Bild: Die Geister, die er rief: Söder wird auf einer Demo gegen die Ampel-Poli…
München/Berlin taz | Das also ist sie, die viel beschworene Mitte
Deutschlands: Sie pfeifen, wenn sich einer von der AfD distanziert, und
jubeln, wenn andere behaupten, es herrsche keine Demokratie in Deutschland,
oder über die Schutzmaßnahmen während der Pandemie herziehen. Und sie
halten Schilder in die Höhe, auf den etwas von „grüner Autokratie“ und
„Enteignung der deutschen Bürger“ steht. Auch von „Lügenpresse“ ist d…
lesen oder: „Neue Medien brauchen wir.“
So wenigstens verhielt es sich am Samstag auf einer Demo im oberbayerischen
Erding, und wenn man CDU-Chef [1][Markus Söder] Glauben schenken darf, war
es die deutsche Mitte, die hier mit rund 13.000 Vertretern zugange war.

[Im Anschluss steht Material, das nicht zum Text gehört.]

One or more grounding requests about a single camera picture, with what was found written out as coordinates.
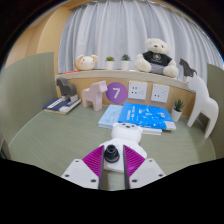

Söder nämlich hatte tags zuvor angekündigt, an der Demo teilzunehmen, und
auf Twitter erklärt: „Die Veranstaltung in Erding ist ein deutliches Signal
aus der Mitte der Gesellschaft in Richtung Berlin.“ Die Bürger fühlten sich
von der Bundesregierung zunehmend im Stich gelassen. „Diese Sorgen teilen
wir. Wir rücken die Anliegen der Normalbevölkerung in den Mittelpunkt.“
Die Empörung richtet sich gegen den [2][Entwurf des
Gebäudeenergiegesetzes], den Bundeswirtschaftsminister Robert Habeck
(Grüne) und Bundesbauministerin Klara Geywitz (SPD) vorgelegt haben. Er
sieht vor, dass ab 2024 keine neuen Öl- und Gasheizungen mehr in Neubauten
installiert werden dürfen. Bestehende Heizungen sollen repariert werden
können, bei einem Totalschaden aber durch klimafreundliche Anlagen ersetzt
werden. Dafür sind mehrjährige Übergangsfristen und zahlreiche Ausnahmen
vorgesehen, etwa für über 80-jährige Eigentümer:innen. Einem
Rechtsgutachten im Auftrag des bayerischen Wirtschaftsministeriums zufolge
soll das Gesetz in der vorliegenden Form in Teilen verfassungswidrig sein,
etwa wegen der Altersgrenze.
Doch diesem Samstag scheint Söder die Gemütslage der vermeintlichen
Normalos falsch eingeschätzt zu haben. Mit „Hau ab“-Chören wurde der
bayerische Ministerpräsident begrüßt, als er in Erding die Bühne betrat, so
dass er schließlich mit einem „Haut selber ab“ konterte und rief: „Die
bürgerliche Mitte hat nichts mit AfD, hat nichts mit Anti-Demokraten zu
tun.“ Wo ist sie denn nun also, die Mitte? Söder scheint mit der
Standortbestimmung offensichtlich Schwierigkeiten zu haben.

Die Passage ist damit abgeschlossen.